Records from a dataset
************
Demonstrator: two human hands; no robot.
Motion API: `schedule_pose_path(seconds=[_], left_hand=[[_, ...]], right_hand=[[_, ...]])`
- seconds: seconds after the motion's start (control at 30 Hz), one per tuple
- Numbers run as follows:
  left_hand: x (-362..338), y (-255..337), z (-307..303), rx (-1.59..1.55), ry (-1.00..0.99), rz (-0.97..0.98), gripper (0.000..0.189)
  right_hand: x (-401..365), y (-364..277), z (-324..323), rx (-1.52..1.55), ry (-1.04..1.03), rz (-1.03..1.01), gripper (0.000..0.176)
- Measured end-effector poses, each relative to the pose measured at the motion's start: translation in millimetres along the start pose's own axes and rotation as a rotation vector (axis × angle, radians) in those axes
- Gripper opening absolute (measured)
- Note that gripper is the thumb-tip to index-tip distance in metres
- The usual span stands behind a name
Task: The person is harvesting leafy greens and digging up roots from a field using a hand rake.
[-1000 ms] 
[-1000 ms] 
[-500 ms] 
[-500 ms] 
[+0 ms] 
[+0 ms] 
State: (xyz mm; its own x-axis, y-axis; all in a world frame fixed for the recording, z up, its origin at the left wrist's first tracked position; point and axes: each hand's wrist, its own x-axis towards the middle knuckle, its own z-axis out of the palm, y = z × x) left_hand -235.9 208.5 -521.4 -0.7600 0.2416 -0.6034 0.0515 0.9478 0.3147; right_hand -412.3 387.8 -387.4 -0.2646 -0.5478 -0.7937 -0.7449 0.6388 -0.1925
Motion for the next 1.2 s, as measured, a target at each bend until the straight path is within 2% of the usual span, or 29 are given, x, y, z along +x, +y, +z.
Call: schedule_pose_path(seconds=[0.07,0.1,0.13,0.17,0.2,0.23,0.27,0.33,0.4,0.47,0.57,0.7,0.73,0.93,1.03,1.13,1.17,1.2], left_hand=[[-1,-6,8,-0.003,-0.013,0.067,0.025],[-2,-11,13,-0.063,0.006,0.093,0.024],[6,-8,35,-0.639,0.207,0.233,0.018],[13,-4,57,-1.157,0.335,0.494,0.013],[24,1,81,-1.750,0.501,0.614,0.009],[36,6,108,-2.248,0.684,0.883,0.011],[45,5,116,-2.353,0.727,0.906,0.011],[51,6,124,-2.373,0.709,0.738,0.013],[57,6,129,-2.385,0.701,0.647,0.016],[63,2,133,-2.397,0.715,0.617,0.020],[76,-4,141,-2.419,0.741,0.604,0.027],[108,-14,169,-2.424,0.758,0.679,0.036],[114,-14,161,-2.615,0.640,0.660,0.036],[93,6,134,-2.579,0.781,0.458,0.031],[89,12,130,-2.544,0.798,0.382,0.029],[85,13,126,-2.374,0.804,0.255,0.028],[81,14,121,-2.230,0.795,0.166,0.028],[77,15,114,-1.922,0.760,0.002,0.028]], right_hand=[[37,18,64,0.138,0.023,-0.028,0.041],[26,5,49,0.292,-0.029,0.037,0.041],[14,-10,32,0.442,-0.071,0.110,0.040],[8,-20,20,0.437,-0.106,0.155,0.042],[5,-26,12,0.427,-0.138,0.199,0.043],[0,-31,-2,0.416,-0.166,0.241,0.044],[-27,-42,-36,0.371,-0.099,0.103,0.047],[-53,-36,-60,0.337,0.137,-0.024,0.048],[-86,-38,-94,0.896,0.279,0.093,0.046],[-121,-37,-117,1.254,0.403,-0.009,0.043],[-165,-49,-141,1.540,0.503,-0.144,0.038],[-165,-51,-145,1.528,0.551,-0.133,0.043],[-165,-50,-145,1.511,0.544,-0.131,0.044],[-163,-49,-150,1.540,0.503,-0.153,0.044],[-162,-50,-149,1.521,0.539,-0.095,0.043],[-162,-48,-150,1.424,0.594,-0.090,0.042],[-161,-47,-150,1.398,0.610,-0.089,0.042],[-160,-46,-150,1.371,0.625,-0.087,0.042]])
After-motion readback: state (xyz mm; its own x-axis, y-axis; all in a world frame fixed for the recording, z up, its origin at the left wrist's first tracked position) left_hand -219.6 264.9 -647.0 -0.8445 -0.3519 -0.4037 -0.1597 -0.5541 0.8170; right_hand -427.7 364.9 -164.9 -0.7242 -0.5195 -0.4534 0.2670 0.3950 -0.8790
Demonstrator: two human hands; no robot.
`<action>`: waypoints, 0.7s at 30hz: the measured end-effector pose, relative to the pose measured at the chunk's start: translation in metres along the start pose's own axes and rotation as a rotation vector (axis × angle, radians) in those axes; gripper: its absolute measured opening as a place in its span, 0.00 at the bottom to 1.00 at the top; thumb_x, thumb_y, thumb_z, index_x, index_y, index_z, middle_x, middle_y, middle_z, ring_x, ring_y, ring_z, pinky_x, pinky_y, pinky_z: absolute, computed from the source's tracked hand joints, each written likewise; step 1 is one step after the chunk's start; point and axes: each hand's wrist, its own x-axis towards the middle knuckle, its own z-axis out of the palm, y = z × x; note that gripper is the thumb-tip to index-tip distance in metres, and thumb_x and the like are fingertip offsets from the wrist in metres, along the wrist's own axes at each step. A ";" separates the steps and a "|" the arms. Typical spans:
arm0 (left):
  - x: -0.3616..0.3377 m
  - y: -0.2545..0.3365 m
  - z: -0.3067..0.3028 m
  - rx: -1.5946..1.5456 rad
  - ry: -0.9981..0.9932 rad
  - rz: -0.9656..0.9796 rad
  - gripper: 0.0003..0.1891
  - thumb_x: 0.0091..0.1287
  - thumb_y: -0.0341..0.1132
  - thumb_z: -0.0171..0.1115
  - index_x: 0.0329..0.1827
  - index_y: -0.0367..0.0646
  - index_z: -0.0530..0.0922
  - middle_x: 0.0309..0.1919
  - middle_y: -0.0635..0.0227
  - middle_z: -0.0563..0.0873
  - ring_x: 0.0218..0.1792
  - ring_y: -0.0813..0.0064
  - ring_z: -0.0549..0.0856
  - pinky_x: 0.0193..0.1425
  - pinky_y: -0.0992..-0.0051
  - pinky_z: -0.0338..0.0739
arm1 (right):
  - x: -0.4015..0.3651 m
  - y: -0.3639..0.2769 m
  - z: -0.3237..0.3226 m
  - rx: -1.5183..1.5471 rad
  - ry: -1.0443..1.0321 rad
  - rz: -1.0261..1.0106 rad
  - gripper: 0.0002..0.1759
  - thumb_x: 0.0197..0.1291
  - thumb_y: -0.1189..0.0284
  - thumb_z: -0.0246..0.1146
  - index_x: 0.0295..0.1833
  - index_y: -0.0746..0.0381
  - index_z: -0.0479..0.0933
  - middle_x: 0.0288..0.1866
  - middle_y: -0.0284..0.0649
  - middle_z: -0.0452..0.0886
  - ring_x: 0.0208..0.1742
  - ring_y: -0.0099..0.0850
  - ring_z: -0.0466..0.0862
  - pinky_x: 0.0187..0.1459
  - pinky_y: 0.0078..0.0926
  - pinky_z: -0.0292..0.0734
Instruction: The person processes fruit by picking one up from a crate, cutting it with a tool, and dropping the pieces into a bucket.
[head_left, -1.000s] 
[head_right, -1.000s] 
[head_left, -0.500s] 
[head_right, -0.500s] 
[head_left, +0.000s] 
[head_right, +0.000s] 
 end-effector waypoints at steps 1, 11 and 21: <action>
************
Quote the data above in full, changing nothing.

Demonstrator: two human hands; no robot.
Motion API: `schedule_pose_path(seconds=[_], left_hand=[[_, ...]], right_hand=[[_, ...]])`
- seconds: seconds after the motion's start (control at 30 Hz), one per tuple
- Numbers run as follows:
  left_hand: x (-362..338), y (-255..337), z (-307..303), rx (-1.59..1.55), ry (-1.00..0.99), rz (-0.97..0.98), gripper (0.000..0.189)
  right_hand: x (-401..365), y (-364..277), z (-324..323), rx (-1.52..1.55), ry (-1.04..1.03), rz (-1.03..1.01), gripper (0.000..0.176)
- Measured end-effector poses, each relative to the pose measured at the motion's start: translation in millimetres along the start pose's own axes and rotation as a rotation vector (axis × angle, radians) in those axes
- Gripper opening absolute (measured)
- Note that gripper is the thumb-tip to index-tip distance in metres
- The usual span stands behind a name
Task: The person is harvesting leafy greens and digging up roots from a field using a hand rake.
[-1000 ms] 
[-1000 ms] 
[-500 ms] 
[-500 ms] 
[+0 ms] 
[+0 ms] 
State: (xyz mm; its own x-axis, y-axis; all in a world frame fixed for the recording, z up, its origin at the left wrist's first tracked position; point and axes: each hand's wrist, its own x-axis towards the middle knuckle, its own z-axis out of the palm, y = z × x) left_hand -235.9 208.5 -521.4 -0.7600 0.2416 -0.6034 0.0515 0.9478 0.3147; right_hand -412.3 387.8 -387.4 -0.2646 -0.5478 -0.7937 -0.7449 0.6388 -0.1925
Motion for the next 1.2 s, as measured, a target at each bend until the straight path is within 2% of the usual span, or 29 are given, x, y, z along +x, +y, +z.
Call: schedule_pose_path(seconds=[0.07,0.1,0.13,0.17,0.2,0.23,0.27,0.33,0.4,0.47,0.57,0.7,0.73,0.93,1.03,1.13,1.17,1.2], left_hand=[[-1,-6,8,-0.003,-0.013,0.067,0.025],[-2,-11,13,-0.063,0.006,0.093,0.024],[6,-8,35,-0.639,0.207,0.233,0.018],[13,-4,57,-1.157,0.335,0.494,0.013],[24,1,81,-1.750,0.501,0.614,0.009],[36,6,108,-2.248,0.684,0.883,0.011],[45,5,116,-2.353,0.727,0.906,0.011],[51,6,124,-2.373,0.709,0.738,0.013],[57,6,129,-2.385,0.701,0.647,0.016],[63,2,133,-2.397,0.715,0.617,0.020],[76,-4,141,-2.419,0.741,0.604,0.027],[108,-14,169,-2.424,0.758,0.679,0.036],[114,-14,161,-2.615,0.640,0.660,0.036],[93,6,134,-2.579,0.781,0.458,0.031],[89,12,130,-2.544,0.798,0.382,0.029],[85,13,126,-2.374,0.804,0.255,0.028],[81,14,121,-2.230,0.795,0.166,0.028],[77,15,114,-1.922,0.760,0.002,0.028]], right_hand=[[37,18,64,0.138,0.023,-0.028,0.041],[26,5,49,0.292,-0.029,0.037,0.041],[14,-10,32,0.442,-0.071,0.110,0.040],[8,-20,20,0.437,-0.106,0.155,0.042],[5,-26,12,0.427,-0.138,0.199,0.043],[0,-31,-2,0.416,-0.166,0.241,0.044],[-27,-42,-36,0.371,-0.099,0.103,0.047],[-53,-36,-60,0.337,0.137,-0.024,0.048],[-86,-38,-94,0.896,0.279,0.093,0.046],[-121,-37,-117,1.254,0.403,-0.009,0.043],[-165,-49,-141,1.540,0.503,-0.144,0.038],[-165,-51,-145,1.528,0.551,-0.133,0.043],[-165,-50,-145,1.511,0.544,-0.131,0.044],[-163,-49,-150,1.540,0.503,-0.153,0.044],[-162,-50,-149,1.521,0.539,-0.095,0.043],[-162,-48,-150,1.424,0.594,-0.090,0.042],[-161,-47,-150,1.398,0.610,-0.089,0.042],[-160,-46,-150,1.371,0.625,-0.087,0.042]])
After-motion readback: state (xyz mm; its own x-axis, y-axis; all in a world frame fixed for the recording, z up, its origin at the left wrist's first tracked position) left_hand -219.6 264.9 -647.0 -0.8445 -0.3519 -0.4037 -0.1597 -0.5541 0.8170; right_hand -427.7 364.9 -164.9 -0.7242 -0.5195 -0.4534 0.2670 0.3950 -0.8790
Demonstrator: two human hands; no robot.
`<action>`: waypoints, 0.7s at 30hz: the measured end-effector pose, relative to the pose measured at the chunk's start: translation in metres along the start pose's own axes and rotation as a rotation vector (axis × angle, radians) in those axes; gripper: its absolute measured opening as a place in its span, 0.00 at the bottom to 1.00 at the top; thumb_x, thumb_y, thumb_z, index_x, index_y, index_z, middle_x, middle_y, middle_z, ring_x, ring_y, ring_z, pinky_x, pinky_y, pinky_z: absolute, computed from the source's tracked hand joints, each written likewise; step 1 is one step after the chunk's start; point and axes: each hand's wrist, its own x-axis towards the middle knuckle, its own z-axis out of the palm, y = z × x; note that gripper is the thumb-tip to index-tip distance in metres, and thumb_x and the like are fingertip offsets from the wrist in metres, along the wrist's own axes at each step. A ";" separates the steps and a "|" the arms. Typical spans:
arm0 (left):
  - x: -0.3616..0.3377 m
  - y: -0.2545..0.3365 m
  - z: -0.3067..0.3028 m
  - rx: -1.5946..1.5456 rad
  - ry: -0.9981..0.9932 rad
  - rz: -0.9656..0.9796 rad
  - gripper: 0.0003..0.1891
  - thumb_x: 0.0091..0.1287
  - thumb_y: -0.0341..0.1132
  - thumb_z: -0.0171..0.1115
  - index_x: 0.0329..0.1827
  - index_y: -0.0367..0.0646
  - index_z: -0.0530..0.0922
  - middle_x: 0.0309..0.1919
  - middle_y: -0.0635..0.0227
  - middle_z: -0.0563..0.0873
  - ring_x: 0.0218..0.1792
  - ring_y: -0.0813..0.0064
  - ring_z: -0.0549..0.0856
  - pinky_x: 0.0193..0.1425
  - pinky_y: -0.0992..-0.0051
  - pinky_z: -0.0338..0.0739
arm1 (right):
  - x: -0.4015..0.3651 m
  - y: -0.3639..0.2769 m
  - z: -0.3237..0.3226 m
  - rx: -1.5183..1.5471 rad
  - ry: -1.0443..1.0321 rad
  - rz: -1.0261..1.0106 rad
  - gripper: 0.0002..0.1759
  - thumb_x: 0.0197..0.1291
  - thumb_y: -0.1189..0.0284
  - thumb_z: -0.0246..0.1146
  - index_x: 0.0295..0.1833
  - index_y: -0.0746..0.0381
  - index_z: -0.0479..0.0933
  - middle_x: 0.0288..0.1866
  - middle_y: -0.0284..0.0649
  - middle_z: -0.0452..0.0886
  - ring_x: 0.0208..0.1742
  - ring_y: -0.0099..0.0850
  - ring_z: -0.0466..0.0862
  - pinky_x: 0.0187..0.1459
  - pinky_y: 0.0078..0.0926
  - pinky_z: -0.0292..0.0734
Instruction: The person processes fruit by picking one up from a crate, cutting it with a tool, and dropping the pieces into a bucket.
[head_left, -1.000s] 
[head_right, -1.000s] 
[head_left, -0.500s] 
[head_right, -0.500s] 
[head_left, +0.000s] 
[head_right, +0.000s] 
 end-effector waypoints at steps 1, 11 and 21: <action>

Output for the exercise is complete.